Posted by: Bob Mader at February 17, 2005 12:39 PM

Actually according to Col. Beckworth the founder of Delta and one of the planners for Desert One Carter did support them all the way. Even other accounts by Delta Op's who were involved in Desert One have said that Mr. Carter was interested, supportive and even made a special trip after everyone was back, to tell them it was not their fault and he didn't hold this agaist them and would not let them take any fall out. It is of note that Col. Beckworth said that in briefings Carter paid attention and asked good incisive questions. VP Mondale on the other hand gave him the impression he couldn't wait to get out of the room, and didn't like being around all the military guys. This allong with Mondale's treatment of Rockwell Int'l in the Appolo fire investigation cemented his status as a dangerious fool in my book.
Carter is just an ordinary idiot, but at least he has respect for the line grunt.

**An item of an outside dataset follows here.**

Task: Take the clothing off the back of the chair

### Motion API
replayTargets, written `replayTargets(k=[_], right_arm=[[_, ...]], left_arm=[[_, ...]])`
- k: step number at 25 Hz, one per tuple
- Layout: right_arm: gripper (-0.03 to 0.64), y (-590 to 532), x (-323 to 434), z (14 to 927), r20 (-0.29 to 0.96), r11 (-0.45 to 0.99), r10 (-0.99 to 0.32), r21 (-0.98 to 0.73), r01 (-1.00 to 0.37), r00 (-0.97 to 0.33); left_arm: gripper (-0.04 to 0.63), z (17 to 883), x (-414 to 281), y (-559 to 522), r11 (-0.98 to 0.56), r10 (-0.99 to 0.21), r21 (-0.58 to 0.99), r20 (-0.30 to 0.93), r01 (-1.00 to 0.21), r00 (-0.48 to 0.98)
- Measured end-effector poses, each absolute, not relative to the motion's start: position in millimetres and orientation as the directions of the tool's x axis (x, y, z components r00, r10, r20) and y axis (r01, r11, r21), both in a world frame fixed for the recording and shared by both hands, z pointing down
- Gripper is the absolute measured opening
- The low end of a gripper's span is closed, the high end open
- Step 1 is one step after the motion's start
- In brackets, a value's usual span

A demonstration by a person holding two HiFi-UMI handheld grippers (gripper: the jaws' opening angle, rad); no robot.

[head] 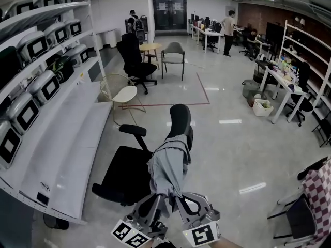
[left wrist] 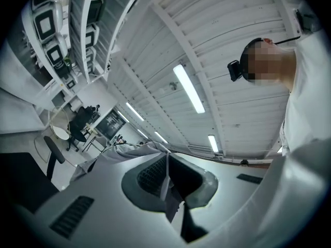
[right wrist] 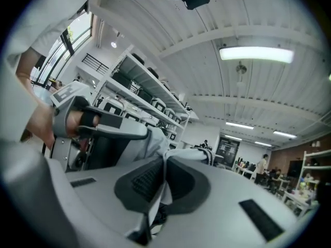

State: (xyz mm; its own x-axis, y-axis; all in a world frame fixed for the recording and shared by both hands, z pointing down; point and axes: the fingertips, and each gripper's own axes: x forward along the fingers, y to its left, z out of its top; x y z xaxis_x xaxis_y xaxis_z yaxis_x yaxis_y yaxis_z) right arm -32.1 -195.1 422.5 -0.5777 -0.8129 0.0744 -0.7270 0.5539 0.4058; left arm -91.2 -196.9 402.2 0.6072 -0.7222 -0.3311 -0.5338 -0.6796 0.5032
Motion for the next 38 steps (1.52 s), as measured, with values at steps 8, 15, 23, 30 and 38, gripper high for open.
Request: replayTargets(k=[8,15,23,30,38], right_arm=[[0.02,-140,-3,421,0.036,0.614,-0.76,0.368,-0.698,-0.649],[0.02,-88,9,426,0.037,0.668,-0.717,0.323,-0.67,-0.696],[0.02,-37,30,452,0.076,0.703,-0.698,0.257,-0.663,-0.712],[0.02,-17,38,459,0.1,0.7,-0.707,0.232,-0.675,-0.7],[0.02,-3,29,444,0.081,0.648,-0.753,0.259,-0.716,-0.653]], left_arm=[[0.018,397,-66,-140,-0.643,-0.762,0.501,-0.339,-0.579,0.553],[0.018,402,-47,-90,-0.621,-0.778,0.537,-0.337,-0.571,0.53],[0.018,431,-35,-40,-0.576,-0.806,0.572,-0.275,-0.584,0.525],[0.018,431,-27,-16,-0.57,-0.802,0.592,-0.25,-0.57,0.542],[0.018,415,-32,-6,-0.637,-0.746,0.58,-0.297,-0.508,0.597]])
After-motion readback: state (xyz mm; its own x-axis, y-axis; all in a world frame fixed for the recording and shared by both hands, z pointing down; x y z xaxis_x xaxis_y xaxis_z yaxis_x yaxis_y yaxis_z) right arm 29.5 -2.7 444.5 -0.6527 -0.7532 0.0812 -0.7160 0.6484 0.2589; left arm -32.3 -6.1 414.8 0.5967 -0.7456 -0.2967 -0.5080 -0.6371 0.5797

Posted by: shawn randall at February 17, 2005 01:02 PM

As disastrous as the state of the US military was during the Carter administration, there was at least some sense that he realized there was a problem. Some of the doctrinal changes that bloomed under the Reagan administration - and that eventually helped lead to the end of the Cold War and to the military we have today - started under Carter. Once he realized detente was dead, he started funding programs to update our arsenal, including the F14, F15, F16, M1 and so on.

But that's just programs; leadership is the key part, and at that he was a dismal failure.

Posted by: mitch at February 17, 2005 01:19 PM

I remember a flap about an editorial in a Boston newspaper while Carter was President. He had issued another of his weepy calls for us to all pull together, presumably to alleviate the oil shortage or Iranian hostage situation or whatever.

I googled the quote and found it on Powerline here (July 2004):
http://powerlineblog.com/archives/007281.php

"The true epitaph of the Carter administration belongs to the anonymous typesetter at the Boston Globe who put in a dummy headline that mistakenly made its way into print over a Globe editorial on a typically flaccid Carter speech: "More Mush from the Wimp."